**TASK DESCRIPTION**
Using the listing below, copy exactly the lines from the one containing "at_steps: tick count" to the one containing "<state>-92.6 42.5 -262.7", both lines included, and no others.

**DATA EXTRACT**
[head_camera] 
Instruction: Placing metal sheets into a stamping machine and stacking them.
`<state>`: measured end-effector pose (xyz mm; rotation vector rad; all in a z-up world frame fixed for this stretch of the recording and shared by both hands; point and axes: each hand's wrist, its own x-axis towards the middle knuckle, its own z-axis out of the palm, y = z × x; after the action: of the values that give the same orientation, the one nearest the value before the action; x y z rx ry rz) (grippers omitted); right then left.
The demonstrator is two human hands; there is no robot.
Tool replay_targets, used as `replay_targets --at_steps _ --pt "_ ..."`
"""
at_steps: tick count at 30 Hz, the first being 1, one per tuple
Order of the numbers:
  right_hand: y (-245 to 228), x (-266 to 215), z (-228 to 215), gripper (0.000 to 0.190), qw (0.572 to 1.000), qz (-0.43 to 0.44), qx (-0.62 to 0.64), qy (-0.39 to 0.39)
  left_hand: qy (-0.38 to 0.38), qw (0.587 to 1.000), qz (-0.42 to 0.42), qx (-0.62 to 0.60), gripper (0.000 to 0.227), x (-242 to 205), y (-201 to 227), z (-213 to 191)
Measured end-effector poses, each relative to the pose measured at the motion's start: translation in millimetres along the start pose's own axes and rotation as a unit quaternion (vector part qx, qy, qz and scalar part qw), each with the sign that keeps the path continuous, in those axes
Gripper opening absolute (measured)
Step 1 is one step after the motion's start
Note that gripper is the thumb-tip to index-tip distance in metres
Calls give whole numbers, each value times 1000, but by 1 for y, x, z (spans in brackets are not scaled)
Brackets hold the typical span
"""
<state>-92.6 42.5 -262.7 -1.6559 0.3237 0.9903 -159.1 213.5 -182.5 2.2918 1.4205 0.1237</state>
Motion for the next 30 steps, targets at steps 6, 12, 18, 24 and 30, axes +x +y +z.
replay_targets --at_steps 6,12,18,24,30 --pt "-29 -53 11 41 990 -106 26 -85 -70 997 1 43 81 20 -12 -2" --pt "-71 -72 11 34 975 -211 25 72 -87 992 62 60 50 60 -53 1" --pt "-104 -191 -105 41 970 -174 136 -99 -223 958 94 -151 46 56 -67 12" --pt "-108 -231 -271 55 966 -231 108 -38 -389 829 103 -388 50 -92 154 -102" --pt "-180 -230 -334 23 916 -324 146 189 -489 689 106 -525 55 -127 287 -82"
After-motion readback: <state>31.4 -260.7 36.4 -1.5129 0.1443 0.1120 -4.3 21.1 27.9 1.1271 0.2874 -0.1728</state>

**SOLUTION TO THIS EXERCISE**
at_steps: tick count at 30 Hz, the first being 1, one per tuple
Order of the numbers:
  right_hand: y (-245 to 228), x (-266 to 215), z (-228 to 215), gripper (0.000 to 0.190), qw (0.572 to 1.000), qz (-0.43 to 0.44), qx (-0.62 to 0.64), qy (-0.39 to 0.39)
  left_hand: qy (-0.38 to 0.38), qw (0.587 to 1.000), qz (-0.42 to 0.42), qx (-0.62 to 0.60), gripper (0.000 to 0.227), x (-242 to 205), y (-201 to 227), z (-213 to 191)
Measured end-effector poses, each relative to the pose measured at the motion's start: translation in millimetres along the start pose's own axes and rotation as a unit quaternion (vector part qx, qy, qz and scalar part qw), each with the sign that keeps the path continuous, in those axes
Gripper opening absolute (measured)
Step 1 is one step after the motion's start
Note that gripper is the thumb-tip to index-tip distance in metres
Calls give whole numbers, each value times 1000, but by 1 for y, x, z (spans in brackets are not scaled)
Brackets hold the typical span
"""
<state>-92.6 42.5 -262.7 -1.6559 0.3237 0.9903 -159.1 213.5 -182.5 2.2918 1.4205 0.1237</state>

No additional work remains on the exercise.